The almond is today both an industrial commodity of staggering scale and a luxury of the confectioner, and the gap between its two lives is wide. California alone grows roughly four-fifths of the world's almonds, a million and more acres of orchard in the Central Valley pollinated each spring by the largest managed migration of honey-bees on earth; Spain, Australia, and the lands of the Mediterranean and the Near East make up most of the rest. The bulk of this vast crop is sold shelled and blanched, roasted and salted as a snack, slivered and flaked for the baker, milled into almond flour, ground into almond butter, and, in the most striking recent development, pressed and strained into almond milk, the plant-based drink that has carried the ancient Arab technique into the refrigerator of every supermarket in the Western world.

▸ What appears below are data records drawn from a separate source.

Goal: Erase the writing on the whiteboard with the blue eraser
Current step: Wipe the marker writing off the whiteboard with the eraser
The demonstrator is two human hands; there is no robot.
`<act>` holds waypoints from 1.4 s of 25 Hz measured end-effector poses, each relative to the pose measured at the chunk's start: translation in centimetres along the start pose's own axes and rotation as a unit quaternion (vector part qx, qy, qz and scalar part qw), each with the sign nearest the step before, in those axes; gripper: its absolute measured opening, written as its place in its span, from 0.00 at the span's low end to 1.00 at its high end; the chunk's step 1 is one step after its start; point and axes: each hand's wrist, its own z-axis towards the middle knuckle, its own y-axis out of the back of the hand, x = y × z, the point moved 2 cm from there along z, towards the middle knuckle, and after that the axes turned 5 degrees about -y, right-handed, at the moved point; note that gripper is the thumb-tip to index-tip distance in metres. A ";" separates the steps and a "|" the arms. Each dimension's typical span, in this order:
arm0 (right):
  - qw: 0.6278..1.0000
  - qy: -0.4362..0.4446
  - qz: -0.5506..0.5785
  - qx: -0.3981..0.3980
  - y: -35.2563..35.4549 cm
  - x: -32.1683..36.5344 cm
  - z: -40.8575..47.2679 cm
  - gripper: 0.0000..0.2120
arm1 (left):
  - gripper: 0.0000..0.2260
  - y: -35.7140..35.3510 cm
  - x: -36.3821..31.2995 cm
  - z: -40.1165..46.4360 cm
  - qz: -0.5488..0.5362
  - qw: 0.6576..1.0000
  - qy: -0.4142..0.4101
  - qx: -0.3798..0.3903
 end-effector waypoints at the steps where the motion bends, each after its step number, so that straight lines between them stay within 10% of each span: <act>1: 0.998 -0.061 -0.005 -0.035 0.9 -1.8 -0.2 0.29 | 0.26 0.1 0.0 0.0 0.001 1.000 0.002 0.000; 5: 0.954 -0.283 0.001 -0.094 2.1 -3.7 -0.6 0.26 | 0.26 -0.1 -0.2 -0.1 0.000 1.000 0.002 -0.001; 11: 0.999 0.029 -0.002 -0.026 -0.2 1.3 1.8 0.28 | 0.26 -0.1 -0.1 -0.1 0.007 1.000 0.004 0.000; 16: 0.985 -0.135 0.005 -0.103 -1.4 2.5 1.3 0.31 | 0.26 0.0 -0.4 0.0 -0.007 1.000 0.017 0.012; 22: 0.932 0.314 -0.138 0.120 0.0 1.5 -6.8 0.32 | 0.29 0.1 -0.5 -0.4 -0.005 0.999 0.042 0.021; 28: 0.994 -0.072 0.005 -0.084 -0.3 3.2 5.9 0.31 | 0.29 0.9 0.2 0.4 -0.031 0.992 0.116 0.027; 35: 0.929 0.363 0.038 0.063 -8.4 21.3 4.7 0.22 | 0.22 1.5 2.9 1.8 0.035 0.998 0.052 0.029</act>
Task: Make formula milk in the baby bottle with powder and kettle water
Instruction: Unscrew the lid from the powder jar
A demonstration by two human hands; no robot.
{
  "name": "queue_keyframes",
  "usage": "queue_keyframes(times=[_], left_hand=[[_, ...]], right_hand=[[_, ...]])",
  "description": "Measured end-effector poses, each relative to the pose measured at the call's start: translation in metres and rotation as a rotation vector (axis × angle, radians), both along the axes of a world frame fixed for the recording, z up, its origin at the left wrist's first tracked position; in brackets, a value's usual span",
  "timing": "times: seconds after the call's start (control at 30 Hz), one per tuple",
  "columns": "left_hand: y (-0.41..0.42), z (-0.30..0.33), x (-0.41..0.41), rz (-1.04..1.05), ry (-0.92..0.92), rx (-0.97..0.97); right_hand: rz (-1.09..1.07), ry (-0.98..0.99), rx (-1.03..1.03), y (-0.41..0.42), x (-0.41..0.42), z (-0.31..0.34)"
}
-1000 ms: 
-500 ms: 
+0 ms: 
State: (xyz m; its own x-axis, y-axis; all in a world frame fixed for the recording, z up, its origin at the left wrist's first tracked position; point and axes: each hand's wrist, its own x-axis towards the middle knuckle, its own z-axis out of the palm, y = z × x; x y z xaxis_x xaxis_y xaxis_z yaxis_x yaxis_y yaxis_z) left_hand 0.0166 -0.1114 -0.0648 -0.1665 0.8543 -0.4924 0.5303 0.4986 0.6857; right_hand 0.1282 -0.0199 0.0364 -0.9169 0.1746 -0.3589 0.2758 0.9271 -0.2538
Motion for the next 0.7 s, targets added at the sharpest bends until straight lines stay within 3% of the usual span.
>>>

In the kitchen the almond keeps a double character that no other nut quite shares. It is the great nut of the cold table and the sweet: ground into marzipan and the almond pastes of a dozen national confectioneries, baked into the Spanish tarta de Santiago, the Sicilian and Lübeck marzipan fruits, the Norwegian kransekake, the French galette des rois, the Moroccan kaab el ghazal, and the Indian badam halwa; pounded into the cold soups of Andalusia; steeped into the latte di mandorla and the orgeat of the Mediterranean summer. Yet it is equally at home in the savoury kitchen, fried golden and scattered over the festive rice and tagines of Persia, Morocco, and Mughal India, pounded into the picada that thickens a Catalan stew, and crusted over a fillet of trout in the French amandine. The bitter almond, rationed to a few drops or a single kernel, lends its haunting note to the amaretto of Saronno, the ratafias and noyaux of France, and the marzipan that would taste of nothing without it. From a poisonous wild seed tamed by a single fortunate mutation, the almond has become one of the most versatile and most universally grown of all the foods carried out of the ancient Near East.